A new approach to polynitration could make the manufacture of explosives a greener process.

Aromatic nitration is a nightmare reaction in terms of its environmental credentials. It is a key procedure in research and industrial chemistry. But the standard methods carry with them a high penalty in terms of the large volumes of strong acid needed and the equally large volumes of waste products formed. Innovative solid catalysts and the use of dinitrogen pentoxide have helped clean up the manufacturing process but there are still problems when it comes to polynitration for explosives production.

Now, Michael Crampton, and colleagues Emma Cropper, Linda Gibbons and Ross Millar of the University of Durham with support from the Corporate Research Portfolio of the Defence Evaluation and Research Agency (DERA) have taken the bold step of using perfluorocarbons in polynitration in order to improve the reactions’ environmental profile. They have obtained very good yields of polynitroaromatics using much smaller quantities of hazardous mineral acids than are currently employed. Moreover, the perfluorocarbons can readily be recycled, so greatly reducing waste.

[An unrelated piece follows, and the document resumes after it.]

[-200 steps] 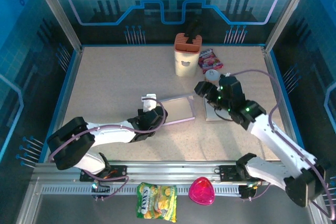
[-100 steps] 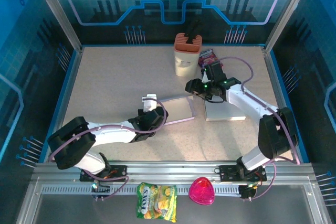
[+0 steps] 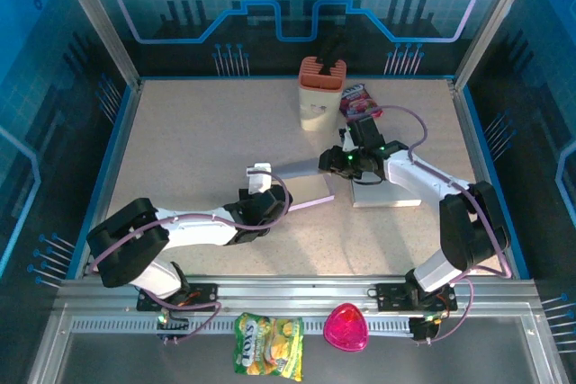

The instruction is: Fold the paper box

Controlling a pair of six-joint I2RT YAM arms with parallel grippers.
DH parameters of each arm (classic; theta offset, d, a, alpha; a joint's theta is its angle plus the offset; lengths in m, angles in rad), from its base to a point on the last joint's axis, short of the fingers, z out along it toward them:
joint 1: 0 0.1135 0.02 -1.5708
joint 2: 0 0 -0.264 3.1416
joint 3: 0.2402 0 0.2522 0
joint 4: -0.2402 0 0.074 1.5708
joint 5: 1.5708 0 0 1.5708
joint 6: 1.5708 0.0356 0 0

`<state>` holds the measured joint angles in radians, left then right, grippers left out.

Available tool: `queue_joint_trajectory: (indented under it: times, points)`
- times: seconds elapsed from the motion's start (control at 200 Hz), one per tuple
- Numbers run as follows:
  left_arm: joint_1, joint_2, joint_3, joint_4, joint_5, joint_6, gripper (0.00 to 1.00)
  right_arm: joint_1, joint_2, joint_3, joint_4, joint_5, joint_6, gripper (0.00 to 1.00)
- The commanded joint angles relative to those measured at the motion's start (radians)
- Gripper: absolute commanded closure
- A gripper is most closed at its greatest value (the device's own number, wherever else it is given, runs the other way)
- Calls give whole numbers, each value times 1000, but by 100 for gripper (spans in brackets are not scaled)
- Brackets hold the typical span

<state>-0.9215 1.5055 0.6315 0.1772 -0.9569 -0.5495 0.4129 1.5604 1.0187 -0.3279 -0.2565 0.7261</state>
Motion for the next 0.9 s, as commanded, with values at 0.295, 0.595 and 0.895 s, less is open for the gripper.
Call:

According to Crampton and his team, the perfluorocarbons act as both solvent and as bulking agents in the reactions of various aromatic compounds including toluene, benzene, phenol, benzyl chloride and chlorobenzene. Either nitric acid or dinitrogen pentoxide can be used to generate highly nitrated products but without the need for the large quantities required in the conventional scheme. The researchers point out that the reactions can be carried out in just one step and at lower temperature.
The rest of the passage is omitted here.